*** Block opens ***

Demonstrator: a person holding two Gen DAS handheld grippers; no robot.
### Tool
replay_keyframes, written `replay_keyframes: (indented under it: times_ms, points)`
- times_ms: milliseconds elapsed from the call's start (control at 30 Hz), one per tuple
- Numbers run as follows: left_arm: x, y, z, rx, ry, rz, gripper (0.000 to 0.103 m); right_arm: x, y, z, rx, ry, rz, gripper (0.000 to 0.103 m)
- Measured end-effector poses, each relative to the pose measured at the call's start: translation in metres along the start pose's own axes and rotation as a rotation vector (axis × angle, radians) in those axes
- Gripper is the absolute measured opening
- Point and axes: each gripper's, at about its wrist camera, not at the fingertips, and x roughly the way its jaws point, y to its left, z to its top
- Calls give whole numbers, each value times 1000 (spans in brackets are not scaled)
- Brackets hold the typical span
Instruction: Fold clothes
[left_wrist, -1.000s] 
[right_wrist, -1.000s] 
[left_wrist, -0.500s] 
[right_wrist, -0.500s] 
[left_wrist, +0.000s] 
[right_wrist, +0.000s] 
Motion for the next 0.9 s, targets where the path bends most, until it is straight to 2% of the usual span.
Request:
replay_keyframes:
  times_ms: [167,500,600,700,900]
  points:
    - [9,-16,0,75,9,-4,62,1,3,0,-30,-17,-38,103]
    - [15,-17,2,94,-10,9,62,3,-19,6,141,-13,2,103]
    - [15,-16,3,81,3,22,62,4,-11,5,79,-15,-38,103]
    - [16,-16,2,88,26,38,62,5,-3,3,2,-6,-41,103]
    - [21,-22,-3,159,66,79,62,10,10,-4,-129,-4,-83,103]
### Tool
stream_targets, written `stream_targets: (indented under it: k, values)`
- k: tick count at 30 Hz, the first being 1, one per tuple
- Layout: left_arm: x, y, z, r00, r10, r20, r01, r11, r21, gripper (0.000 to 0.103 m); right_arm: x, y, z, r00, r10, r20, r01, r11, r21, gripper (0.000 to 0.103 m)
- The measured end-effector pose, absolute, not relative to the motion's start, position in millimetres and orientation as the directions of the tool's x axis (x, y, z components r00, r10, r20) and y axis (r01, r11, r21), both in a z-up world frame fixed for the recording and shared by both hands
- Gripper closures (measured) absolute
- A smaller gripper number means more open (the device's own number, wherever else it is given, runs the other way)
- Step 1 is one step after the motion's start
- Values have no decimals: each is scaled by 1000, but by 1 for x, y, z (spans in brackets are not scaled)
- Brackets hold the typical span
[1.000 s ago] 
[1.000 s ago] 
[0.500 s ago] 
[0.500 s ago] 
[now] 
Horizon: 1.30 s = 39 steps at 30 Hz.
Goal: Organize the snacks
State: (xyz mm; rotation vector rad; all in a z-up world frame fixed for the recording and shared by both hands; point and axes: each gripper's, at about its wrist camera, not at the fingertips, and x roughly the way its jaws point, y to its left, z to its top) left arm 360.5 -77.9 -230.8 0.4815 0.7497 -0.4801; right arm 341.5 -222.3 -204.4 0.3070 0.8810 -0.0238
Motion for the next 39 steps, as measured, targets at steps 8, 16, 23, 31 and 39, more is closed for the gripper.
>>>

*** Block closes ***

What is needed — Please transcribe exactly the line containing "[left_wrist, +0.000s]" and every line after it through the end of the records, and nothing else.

Expected answer —
[left_wrist, +0.000s] 
[right_wrist, +0.000s] 
Motion for the next 0.9 s, targets where the path bends most, until it is straight to 2% of the usual span.
Request:
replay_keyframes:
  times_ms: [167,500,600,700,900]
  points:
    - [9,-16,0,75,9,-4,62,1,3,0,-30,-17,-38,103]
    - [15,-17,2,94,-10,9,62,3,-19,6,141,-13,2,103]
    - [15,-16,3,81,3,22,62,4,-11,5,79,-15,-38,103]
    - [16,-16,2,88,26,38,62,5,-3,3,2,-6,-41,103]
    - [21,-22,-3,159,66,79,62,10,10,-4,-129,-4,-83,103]
### Tool
stream_targets, written `stream_targets: (indented under it: k, values)`
- k: tick count at 30 Hz, the first being 1, one per tuple
- Layout: left_arm: x, y, z, r00, r10, r20, r01, r11, r21, gripper (0.000 to 0.103 m); right_arm: x, y, z, r00, r10, r20, r01, r11, r21, gripper (0.000 to 0.103 m)
- The measured end-effector pose, absolute, not relative to the motion's start, position in millimetres and orientation as the directions of the tool's x axis (x, y, z components r00, r10, r20) and y axis (r01, r11, r21), both in a z-up world frame fixed for the recording and shared by both hands
- Gripper closures (measured) absolute
- A smaller gripper number means more open (the device's own number, wherever else it is given, runs the other way)
- Step 1 is one step after the motion's start
- Values have no decimals: each is scaled by 1000, but by 1 for x, y, z (spans in brackets are not scaled)
- Brackets hold the typical span
[1.000 s ago] 
[1.000 s ago] 
[0.500 s ago] 
[0.500 s ago] 
[now] 
Horizon: 1.30 s = 39 steps at 30 Hz.
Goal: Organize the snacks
State: (xyz mm; rotation vector rad; all in a z-up world frame fixed for the recording and shared by both hands; point and axes: each gripper's, at about its wrist camera, not at the fingertips, and x roughly the way its jaws point, y to its left, z to its top) left arm 360.5 -77.9 -230.8 0.4815 0.7497 -0.4801; right arm 341.5 -222.3 -204.4 0.3070 0.8810 -0.0238
Motion for the next 39 steps, as measured, targets at steps 8, 16, 23, 31 and 39, more is closed for the gripper.
>>>

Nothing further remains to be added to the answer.